■ **EXERCISE PROMPT**:
Go to the line with "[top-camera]" in the records below, then output it and each following line exactly, up to and including the line with "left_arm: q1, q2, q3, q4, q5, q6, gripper". Skip pictures and add nothing.
BEGIN MATERIAL TO PROCESS
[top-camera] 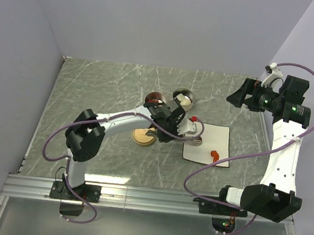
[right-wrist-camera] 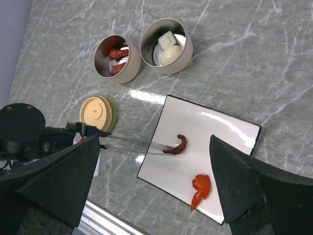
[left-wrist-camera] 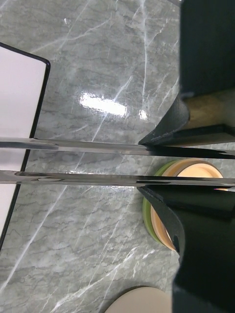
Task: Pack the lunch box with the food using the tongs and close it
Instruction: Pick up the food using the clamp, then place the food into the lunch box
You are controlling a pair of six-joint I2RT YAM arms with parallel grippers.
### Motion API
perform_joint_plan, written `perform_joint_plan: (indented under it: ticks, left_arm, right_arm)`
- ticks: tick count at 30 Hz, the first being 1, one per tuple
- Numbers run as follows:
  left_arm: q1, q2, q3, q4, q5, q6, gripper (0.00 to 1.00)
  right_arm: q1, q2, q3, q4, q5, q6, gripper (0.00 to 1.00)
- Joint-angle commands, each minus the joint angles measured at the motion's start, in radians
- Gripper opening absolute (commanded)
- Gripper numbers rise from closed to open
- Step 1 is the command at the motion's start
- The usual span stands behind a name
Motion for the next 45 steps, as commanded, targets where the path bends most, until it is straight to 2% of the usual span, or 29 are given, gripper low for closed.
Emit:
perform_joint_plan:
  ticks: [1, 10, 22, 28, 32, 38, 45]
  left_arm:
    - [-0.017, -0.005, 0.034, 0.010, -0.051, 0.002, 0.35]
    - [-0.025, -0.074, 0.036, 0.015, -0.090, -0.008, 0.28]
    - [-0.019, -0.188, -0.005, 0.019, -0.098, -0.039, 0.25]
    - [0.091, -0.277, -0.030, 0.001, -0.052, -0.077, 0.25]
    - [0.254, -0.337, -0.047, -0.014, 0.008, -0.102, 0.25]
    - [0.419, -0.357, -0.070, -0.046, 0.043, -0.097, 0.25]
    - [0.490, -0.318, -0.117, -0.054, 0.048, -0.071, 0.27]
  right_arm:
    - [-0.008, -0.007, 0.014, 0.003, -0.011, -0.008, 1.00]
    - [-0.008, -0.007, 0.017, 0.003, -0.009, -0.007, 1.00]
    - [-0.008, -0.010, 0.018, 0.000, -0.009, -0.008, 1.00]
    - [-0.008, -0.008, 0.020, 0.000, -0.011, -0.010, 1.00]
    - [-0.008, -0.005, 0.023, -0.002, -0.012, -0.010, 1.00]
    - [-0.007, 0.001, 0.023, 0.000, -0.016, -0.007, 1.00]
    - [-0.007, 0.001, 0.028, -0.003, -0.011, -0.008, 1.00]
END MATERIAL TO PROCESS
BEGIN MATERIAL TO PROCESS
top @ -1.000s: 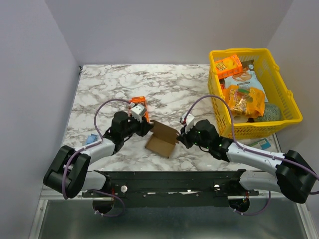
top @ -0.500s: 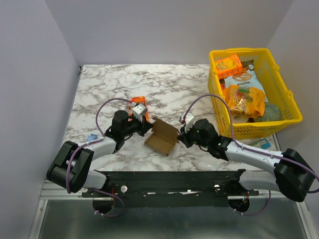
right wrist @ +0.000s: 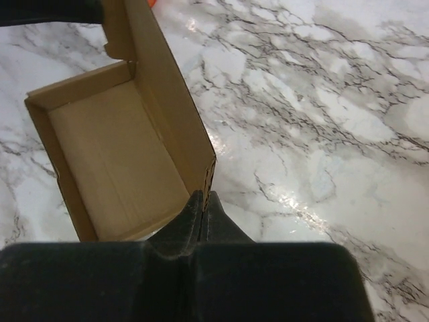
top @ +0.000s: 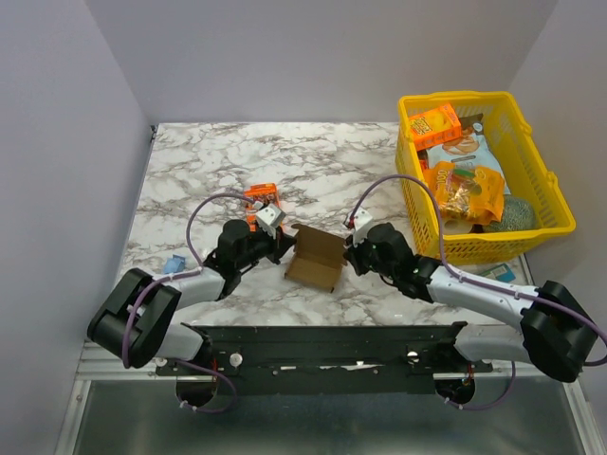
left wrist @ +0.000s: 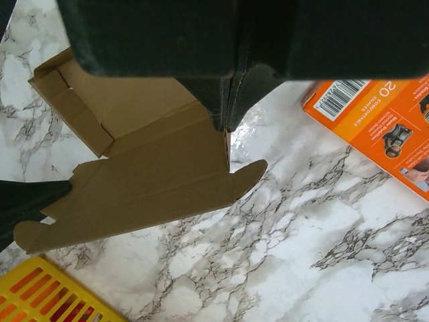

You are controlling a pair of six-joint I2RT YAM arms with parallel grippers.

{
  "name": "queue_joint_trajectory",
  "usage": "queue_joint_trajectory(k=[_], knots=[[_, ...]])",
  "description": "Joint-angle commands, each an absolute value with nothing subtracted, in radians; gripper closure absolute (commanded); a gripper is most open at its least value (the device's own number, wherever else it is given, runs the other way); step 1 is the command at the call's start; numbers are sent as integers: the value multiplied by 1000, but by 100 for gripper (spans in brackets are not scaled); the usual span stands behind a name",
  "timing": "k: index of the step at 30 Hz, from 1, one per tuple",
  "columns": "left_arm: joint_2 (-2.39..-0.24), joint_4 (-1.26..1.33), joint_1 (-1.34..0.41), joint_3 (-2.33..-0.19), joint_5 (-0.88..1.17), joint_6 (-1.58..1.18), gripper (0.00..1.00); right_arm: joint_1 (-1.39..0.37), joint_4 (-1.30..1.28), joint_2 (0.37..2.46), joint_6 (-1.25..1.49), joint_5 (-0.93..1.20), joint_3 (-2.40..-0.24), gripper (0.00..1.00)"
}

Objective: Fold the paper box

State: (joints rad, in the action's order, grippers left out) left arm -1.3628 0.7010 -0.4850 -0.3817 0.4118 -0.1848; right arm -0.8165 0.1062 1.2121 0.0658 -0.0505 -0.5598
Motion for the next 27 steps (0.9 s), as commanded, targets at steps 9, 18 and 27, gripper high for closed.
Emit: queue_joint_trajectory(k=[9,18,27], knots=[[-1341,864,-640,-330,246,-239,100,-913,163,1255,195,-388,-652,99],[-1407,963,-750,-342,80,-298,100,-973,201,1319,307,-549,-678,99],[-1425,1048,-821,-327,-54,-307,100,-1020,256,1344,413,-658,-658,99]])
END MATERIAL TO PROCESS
■ **WRITTEN ANSWER**:
[top-camera] 
[right-wrist-camera] 
[left-wrist-camera] 
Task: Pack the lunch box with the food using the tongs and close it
Instruction: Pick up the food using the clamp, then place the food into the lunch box
You are controlling a pair of six-joint I2RT YAM arms with parallel grippers.
### Motion API
perform_joint_plan, written `perform_joint_plan: (indented under it: ticks, left_arm, right_arm)`
- ticks: tick count at 30 Hz, the first being 1, one per tuple
- Numbers run as follows:
  left_arm: q1, q2, q3, q4, q5, q6, gripper (0.00 to 1.00)

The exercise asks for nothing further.